Over the past several decades, Americans have been cutting down more forests and developing commercial properties on lands that have long belonged to bears. With less space to roam, bears are becoming our new next-door neighbors, taking dips in swimming pools, lounging in hammocks, and rifling through garden sheds. Their hijinks, often caught on camera, attract millions of views on social media and portray bears as approachable and playful. But they are still predators, whose tolerance of humans has its limits. “The victim wasn’t off walking in the woods,” Charlie Rose reported in a 2014 CBS News program about a woman in Florida mauled by a bear. “She was attacked in her own suburban yard.” She survived, with 10 stitches and 30 staples to the head.
Since 1960, Florida’s human population has increased from 5 million to more than 22 million. To accommodate this surge, 7 million acres of forest and wetlands have been destroyed for new homes. So it might have been the woman’s backyard, but to the bear, it was also his.
If you find yourself in bear country, which today could be deep in Yosemite or just off New Jersey’s Garden State Parkway, there’s plenty of advice to avoid conflicts. If you encounter a bear, dispensing a canister of bear spray at the animal is more effective than any air horn or sound. While you’re urged to carry it in certain national parks, the product could be dangerous if not used according to its directions. In 2022, the Oklahoma Department of Wildlife Conservation tweeted: “Listen, bear spray DOES NOT work like bug spray. We would like to not have to say that again.”
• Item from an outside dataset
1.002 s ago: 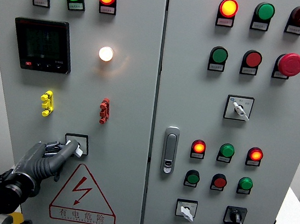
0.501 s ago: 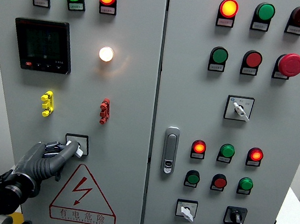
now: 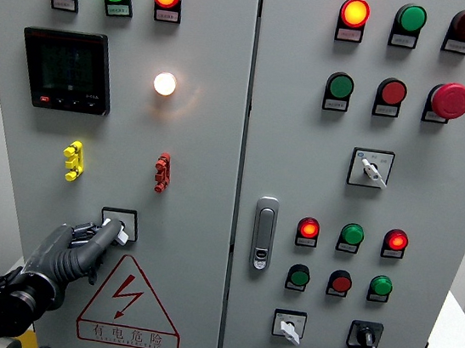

Most bears will avoid humans if they hear them coming, but if a bear has noticed you, the U.S. National Park Service provides some general tips: Stand still and identify yourself as a human by talking calmly and slowly waving your arms, so the bear doesn’t mistake you for a prey animal. “It may come closer or stand on its hind legs to get a better look or smell,” notes the park service’s website. “A standing bear is usually curious, not threatening.”
Hike and travel in groups, as a collection of people are usually noisier—and smellier—than a lone person. A bear is more likely to notice your group and stay away. And remember that bears get more confident and linger when human food is involved. Keep your fare away and hidden; otherwise it could encourage a bear. If the bear is stationary, move away slowly and sideways. This movement allows you to keep an eye on the bear while avoiding tripping. Plus, moving sideways is non-threatening to bears.
Ultimately, stay calm and remember that most bears don’t want to attack you—they just want to be left alone. A bear woofing, yawning, growling, or snapping their jaws may just be bluffing their way out of a potential encounter. Continue to talk to the bear in low tones, keeping it calm until it leaves. Wild animals are dangerous and can be enjoyed from a distance, and hopefully that distance will widen after decades of encroachment on each other’s turf. And those who live on the periphery of their habitats know that the beauty of bears is worth protecting.
Here is a selection of images from LIFE’s new special issue on bears.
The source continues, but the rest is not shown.